Dans la mer de flammes, la neige de la cour avait été teintée de rouge par le sang et le feu, jonchée de diverses armes brisées. Au centre, Li Qingshan était assis, reposant au milieu de ce chaos. Derrière lui se trouvait un tas de cadavres en flammes.
Le groupe entier, quatre à cinq cents personnes, s’arrêta net. Huang Binghu et Liu Hong ne firent pas exception. Le jeune homme dégageait une aura imposante, presque démoniaque.
Li Qingshan ouvrit les yeux. « Vous êtes enfin arrivés ! » Les flammes se reflétaient dans ses yeux clairs, mais il semblait que le feu venait de lui.
Personne ne lui répondit.
Li Qingshan avait tué, incendié et testé l’artefact spirituel, épuisant ainsi toute sa force et son véritable Qi. Lorsqu’il s’était assis, il avait ressenti une vague de fatigue intense, alors il s’était mis à méditer. Au cœur de ce brasier, l’endroit le plus propice pour se reposer était cette parcelle de terre vide où il se trouvait. Même lui ne s’était pas imaginé former une scène aussi saisissante.

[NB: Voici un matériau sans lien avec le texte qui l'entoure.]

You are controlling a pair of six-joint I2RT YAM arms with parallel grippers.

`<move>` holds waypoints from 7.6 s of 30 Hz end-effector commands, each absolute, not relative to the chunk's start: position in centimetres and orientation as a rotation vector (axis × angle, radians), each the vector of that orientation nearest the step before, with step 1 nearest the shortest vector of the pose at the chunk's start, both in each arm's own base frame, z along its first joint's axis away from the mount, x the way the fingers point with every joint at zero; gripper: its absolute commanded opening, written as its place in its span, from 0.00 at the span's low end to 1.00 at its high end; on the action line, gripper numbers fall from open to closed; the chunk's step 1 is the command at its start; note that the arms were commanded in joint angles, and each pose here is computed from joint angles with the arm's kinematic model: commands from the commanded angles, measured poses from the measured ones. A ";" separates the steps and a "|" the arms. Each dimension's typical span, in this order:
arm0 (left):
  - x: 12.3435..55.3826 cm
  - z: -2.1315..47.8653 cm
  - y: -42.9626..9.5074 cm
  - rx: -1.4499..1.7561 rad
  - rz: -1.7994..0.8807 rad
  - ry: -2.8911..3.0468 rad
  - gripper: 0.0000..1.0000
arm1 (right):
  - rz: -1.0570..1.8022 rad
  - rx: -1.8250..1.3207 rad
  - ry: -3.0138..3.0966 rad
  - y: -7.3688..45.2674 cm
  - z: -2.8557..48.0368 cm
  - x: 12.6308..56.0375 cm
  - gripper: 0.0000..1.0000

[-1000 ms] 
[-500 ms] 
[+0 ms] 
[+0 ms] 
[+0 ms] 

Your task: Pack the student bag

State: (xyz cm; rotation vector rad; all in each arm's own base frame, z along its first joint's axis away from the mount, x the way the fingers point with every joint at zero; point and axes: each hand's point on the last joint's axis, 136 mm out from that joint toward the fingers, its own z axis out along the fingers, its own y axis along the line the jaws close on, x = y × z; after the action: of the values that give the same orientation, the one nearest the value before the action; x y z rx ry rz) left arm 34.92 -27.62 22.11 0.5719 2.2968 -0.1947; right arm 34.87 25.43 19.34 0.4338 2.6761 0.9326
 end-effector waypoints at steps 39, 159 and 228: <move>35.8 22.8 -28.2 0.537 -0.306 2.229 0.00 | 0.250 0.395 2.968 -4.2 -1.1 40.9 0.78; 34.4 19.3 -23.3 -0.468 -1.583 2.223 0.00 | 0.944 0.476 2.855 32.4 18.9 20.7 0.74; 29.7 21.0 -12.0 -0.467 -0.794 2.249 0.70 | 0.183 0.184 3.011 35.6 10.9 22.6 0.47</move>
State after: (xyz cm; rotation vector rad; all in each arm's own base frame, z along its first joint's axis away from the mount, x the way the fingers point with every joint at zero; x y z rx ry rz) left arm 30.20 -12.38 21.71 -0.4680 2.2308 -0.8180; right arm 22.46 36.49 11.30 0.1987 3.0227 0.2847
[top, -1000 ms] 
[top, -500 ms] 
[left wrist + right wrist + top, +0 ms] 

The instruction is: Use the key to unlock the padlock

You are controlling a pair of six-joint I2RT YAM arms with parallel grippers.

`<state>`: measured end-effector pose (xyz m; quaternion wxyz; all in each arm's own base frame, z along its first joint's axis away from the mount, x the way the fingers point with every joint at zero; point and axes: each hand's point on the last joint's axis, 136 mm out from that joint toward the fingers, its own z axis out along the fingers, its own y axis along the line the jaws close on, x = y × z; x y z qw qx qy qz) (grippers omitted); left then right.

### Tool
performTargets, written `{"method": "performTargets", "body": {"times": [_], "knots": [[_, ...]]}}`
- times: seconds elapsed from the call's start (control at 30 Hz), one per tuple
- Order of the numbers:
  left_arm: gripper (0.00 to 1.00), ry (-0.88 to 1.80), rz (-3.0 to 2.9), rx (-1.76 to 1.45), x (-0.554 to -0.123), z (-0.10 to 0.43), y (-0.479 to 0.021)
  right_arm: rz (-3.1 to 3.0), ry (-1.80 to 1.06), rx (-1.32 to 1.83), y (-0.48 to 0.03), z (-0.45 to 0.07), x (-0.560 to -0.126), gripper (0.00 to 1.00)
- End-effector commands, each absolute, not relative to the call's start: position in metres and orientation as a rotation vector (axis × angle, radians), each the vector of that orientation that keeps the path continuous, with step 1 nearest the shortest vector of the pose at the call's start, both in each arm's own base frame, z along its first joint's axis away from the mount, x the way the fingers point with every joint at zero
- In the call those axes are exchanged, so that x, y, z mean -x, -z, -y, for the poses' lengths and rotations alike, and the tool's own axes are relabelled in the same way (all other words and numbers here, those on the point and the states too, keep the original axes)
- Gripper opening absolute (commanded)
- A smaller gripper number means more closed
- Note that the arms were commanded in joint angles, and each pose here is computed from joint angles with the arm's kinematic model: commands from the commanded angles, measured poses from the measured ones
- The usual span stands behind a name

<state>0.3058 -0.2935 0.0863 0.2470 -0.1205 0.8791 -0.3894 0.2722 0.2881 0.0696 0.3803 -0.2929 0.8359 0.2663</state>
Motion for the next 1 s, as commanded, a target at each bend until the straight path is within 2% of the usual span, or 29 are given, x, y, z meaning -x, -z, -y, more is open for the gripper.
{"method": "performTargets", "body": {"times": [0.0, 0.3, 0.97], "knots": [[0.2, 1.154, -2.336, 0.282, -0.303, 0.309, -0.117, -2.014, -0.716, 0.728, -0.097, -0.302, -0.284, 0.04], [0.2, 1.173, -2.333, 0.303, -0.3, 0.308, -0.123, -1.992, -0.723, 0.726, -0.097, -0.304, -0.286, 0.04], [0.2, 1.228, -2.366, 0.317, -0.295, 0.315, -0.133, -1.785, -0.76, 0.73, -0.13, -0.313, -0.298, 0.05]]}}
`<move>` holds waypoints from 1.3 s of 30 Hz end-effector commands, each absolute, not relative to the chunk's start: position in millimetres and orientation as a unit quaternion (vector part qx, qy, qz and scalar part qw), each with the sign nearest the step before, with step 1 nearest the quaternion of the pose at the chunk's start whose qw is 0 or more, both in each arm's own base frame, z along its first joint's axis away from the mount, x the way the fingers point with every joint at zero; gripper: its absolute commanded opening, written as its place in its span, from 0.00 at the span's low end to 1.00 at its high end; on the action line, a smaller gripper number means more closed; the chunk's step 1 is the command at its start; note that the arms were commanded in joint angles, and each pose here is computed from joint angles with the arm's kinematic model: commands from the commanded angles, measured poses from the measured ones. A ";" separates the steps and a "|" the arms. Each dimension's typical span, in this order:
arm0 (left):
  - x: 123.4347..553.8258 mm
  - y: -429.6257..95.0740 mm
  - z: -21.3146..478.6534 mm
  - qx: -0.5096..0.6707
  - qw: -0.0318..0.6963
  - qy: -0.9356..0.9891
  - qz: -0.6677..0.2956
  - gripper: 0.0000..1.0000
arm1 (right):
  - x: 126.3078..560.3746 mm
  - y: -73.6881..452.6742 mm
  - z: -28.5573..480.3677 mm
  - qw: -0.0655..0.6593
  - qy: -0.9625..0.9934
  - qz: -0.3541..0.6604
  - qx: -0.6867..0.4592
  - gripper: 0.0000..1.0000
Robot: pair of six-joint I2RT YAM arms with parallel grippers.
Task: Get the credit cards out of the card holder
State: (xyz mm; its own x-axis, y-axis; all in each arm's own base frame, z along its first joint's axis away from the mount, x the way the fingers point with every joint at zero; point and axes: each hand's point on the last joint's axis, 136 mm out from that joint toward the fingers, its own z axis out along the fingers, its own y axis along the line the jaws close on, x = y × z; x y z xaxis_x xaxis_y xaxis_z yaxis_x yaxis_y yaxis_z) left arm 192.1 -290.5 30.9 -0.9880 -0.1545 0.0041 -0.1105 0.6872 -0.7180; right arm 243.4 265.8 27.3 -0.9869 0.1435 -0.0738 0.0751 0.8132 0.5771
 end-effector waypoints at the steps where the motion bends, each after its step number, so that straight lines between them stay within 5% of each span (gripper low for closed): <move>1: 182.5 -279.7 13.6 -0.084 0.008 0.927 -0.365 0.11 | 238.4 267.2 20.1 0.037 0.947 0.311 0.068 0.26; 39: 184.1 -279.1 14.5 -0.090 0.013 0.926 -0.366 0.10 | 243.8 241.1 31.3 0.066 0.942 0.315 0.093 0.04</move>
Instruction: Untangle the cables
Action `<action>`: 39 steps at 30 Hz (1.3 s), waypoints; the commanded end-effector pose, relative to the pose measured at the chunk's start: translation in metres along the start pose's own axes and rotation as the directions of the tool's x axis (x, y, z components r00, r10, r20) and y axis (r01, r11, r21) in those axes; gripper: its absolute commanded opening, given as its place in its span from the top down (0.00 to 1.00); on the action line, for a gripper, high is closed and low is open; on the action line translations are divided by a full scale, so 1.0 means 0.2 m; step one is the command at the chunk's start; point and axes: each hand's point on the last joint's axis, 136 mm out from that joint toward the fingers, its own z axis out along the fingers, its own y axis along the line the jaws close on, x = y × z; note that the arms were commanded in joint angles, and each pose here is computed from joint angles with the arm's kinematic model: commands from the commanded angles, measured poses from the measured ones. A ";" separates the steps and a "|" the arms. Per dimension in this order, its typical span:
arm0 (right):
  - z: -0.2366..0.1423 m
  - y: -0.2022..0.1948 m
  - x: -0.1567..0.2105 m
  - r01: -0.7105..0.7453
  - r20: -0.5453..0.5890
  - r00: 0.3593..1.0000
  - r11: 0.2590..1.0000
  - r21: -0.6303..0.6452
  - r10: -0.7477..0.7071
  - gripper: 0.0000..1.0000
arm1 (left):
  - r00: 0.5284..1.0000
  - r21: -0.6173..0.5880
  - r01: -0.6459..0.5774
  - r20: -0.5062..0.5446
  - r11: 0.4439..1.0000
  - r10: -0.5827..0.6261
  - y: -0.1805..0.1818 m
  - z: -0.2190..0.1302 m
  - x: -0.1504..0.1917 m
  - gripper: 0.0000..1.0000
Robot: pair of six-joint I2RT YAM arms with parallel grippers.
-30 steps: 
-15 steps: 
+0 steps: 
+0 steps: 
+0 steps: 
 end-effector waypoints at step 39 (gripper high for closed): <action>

Ye Dachuan, en tant que simple civil, n’avait pas l’expérience de Huang Binghu et Liu Hong. Il s’avança et demanda, « E- est-ce toi qui as fait tout ça ? » Mais il ne pouvait regarder directement le tas de cadavres derrière Li Qingshan ; la chaleur brûlante et l’odeur de chair carbonisée le faisaient vaciller.
Li Qingshan hocha la tête et se leva d’un bond. « Li Qingshan a détruit aujourd’hui la forteresse du Vent Noir. J’ai accompli ma promesse envers les gens du village du Bœuf accroupie, envers vous, monsieur, et envers moi-même ! »
Cependant, Huang Binghu et Liu Hong remarquèrent les arbalètes parmi les armes éparpillées au sol. Ils connaissaient mieux que quiconque l’efficacité redoutable de ces armes.
Quelle sorte d’arts martiaux lui avait conféré une telle force ? Liu Hong était persuadé qu’il ne pourrait jamais accomplir ce que Li Qingshan avait fait. Même si les bandits s’étaient alignés pour qu’il les frappe, il aurait épuisé ses forces bien avant, sans parler du fait qu’ils étaient armés de diverses armes et sous la surveillance de plusieurs experts.
Le regard de Liu Hong se posa alors sur la gourde accrochée à la taille de Li Qingshan. Il pensa avoir deviné quelque chose, mais détourna rapidement les yeux lorsque Li Qingshan croisa son regard.